The first meeting of the subscribers took place at the home of Joseph Pratte in Ste. Genevieve, Saturday, September 26, 1807. A 21-member Board of Trustees was elected from this group and a constitution was created to govern the future "Louisiana Academy". Father James Maxwell was chosen chairman of the Academy's Board of Trustees. President Thomas Jefferson appointed the Catholic priest to the Louisiana Territory's first Legislative Assembly. Maxwell later presided over its first session.

In his capacity as Curate of Ste. Genevieve and Vicar General of Upper Louisiana, Reverend Maxwell made frequent visits to St. Louis. Maxwell's home was in New Bourbon and he regularly visited the mining districts further south.

The concept of an Academy teaching both English and French in a French-speaking territory was Maxwell's work. If his congregation was to thrive under the United States government it was imperative that its children learn to conduct business in the English language. This was the central purpose of Maxwell's Academy. It is also likely that Maxwell inserted into the constitution the Jeffersonian concept of educating the poor and Indian children alongside the sons of the great planters and merchants. No other person in Upper Louisiana had the universal prestige to garner support for such a scheme and carry the concept through to fruition.

===Plans to construct new building===
In December 1807, the inaugural meeting of the trustees of the Louisiana Academy took place at the home of Joseph Pratte. By the following January, the trustees had appointed a committee to prepare architectural plans for the construction of a "suitable building" and also make initial inquiries as to a possible building site. This committee consisted of Maxwell, Pratte, and Judge Otho Shrader.

The trustees requested that the United States government provide them with suitable land for their proposed school. When Congress failed to act, the trustees purchased four arpents of land near the town of Ste. Genevieve from John Price for the sum of $100. The property was situated outside the northwest boundary of the town on a hilltop, which enjoys a panoramic view of Ste. Genevieve, the Mississippi River, and the surrounding countryside.

The land the trustees acquired was originally owned by Louis Champaigne. There was serious concern regarding the possibility of a clouded title. Maxwell resolved this issue by personally warranting the title against all claims except that of the United States government. Thus, by March 1808, the way was finally cleared for breaking ground.

Maxwell was the driving force behind the development of this school. He decided the setting and style of the academy building. Maxwell had been born and reared in 18th-century Ireland and educated at the University of Salamanca, in Spain.

====Challenges securing funds====
The trustees meeting of March 1808 determined that funds thus far collected from the subscribers were not sufficient for the construction of a two-story stone house measuring 50 ft. long by 25 ft. wide. A plan was adopted to reduce the size of the initial construction to 31 ft. by 25 ft. and enlarge the building to 50 ft. by 25 ft. when more funds were available. The treasurer was instructed by the trustees to call upon each subscriber to pay one-half their pledged contribution immediately and the balance within three months. The continued operation of this school was threatened for years to come by collection difficulties.

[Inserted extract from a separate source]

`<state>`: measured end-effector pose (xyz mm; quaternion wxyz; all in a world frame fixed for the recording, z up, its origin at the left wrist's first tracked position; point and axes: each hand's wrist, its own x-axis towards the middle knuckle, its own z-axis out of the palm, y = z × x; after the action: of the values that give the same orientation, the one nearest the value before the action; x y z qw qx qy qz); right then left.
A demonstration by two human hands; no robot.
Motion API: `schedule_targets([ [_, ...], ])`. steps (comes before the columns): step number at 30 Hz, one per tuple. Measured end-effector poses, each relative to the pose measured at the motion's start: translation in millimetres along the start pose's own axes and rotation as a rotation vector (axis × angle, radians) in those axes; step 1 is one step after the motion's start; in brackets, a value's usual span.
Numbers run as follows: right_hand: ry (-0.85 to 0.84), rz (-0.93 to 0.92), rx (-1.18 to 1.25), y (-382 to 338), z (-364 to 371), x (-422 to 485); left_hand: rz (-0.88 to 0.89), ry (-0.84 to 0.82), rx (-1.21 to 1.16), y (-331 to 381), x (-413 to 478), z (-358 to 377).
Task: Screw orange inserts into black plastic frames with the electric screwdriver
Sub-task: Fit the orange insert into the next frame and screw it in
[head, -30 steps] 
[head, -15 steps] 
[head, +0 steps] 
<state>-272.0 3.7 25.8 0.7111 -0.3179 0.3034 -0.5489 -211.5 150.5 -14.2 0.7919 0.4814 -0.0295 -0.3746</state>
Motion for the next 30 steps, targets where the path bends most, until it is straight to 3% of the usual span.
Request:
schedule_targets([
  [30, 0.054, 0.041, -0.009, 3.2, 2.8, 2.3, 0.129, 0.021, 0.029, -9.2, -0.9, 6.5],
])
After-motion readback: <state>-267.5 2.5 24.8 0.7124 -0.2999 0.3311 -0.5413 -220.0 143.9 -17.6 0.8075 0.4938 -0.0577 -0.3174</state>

Plans for the academy and the use of stone in construction were unanimously approved by the trustees in March 1808. The building site was selected by Maxwell, Timothy Phelps, and Vital St. Gemme Beauvais. Blue limestone was only available from the mine developed by the French army east of Fort de Chartres. This mine supplied the huge quantities of stone required for building of the stone fort in 1751. Evidence suggests that the stone used in construction was salvaged on flatboats from the ruins of Fort de Chartres, which was abandoned in 1772. After the great flood of 1785, Fort de Chartres lay in complete ruins. Mountains of free building materials were available for the taking. Ox carts could easily carry the salvaged stone from the flatboats up academy hill to the building site less than one-half mile from the levee.

====Updated plans====
At the May 1808 meeting of the trustees, the building committee, chartered by Maxwell, reported that the plan to build only two-thirds of the building now and later complete the task was unwise. It was determined that: "by adding a new wall to the one that was some time before build will in course shrink below the old work and thereby ruin the whole." As a result, the trustees voted unanimously to "carry u"' the whole building but "only cover that part of the building that was designed to be completed at a future day."

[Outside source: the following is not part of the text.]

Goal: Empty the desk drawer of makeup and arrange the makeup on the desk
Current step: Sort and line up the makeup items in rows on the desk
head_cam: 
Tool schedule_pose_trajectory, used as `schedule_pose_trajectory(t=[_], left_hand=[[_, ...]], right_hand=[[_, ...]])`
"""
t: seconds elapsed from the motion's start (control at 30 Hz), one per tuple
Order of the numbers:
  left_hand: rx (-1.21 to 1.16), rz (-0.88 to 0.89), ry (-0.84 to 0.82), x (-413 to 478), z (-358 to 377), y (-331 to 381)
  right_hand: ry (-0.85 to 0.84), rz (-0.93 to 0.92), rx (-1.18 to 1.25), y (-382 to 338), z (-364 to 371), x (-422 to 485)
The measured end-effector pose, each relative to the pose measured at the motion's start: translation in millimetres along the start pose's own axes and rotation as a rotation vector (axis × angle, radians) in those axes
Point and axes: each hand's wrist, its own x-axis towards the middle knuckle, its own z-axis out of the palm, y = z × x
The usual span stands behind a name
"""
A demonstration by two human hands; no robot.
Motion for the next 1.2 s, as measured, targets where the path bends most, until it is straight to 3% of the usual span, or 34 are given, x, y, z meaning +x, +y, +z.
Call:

Since dendrochronology dates all of the first floor joists to 1808, it is assumed that two rooms of the Academy's second floor remained somewhat unfinished until the repairs of 1818 and the reopening of the academy by the French Christian Brothers.

===Public charter===
The Louisiana Territorial Legislature unanimously approved the incorporation of a charter creating the Ste. Genevieve Academy on June 21, 1808, making the school the first public institution of higher education created in the Louisiana Territory. It is also the first school incorporated by the United States west of the Mississippi.

The Act of Incorporation was passed in the final year of Jefferson's second term. It reflects many of Jefferson's ideals. However, because of financial restraints and the premature death of the school's founde, they were never completely enacted.

==Construction==
On August 3, 1808, William Shannon, a trustee of the academy, and a builder by trade, signed a contract to build the academy. Shannon had also been born and reared in Ireland. The architectural style of the scademy building was under the total control and influence of Maxwell and Shannon. The academy was constructed in the new Federal style and it also shows an influence from the Irish country houses of their day.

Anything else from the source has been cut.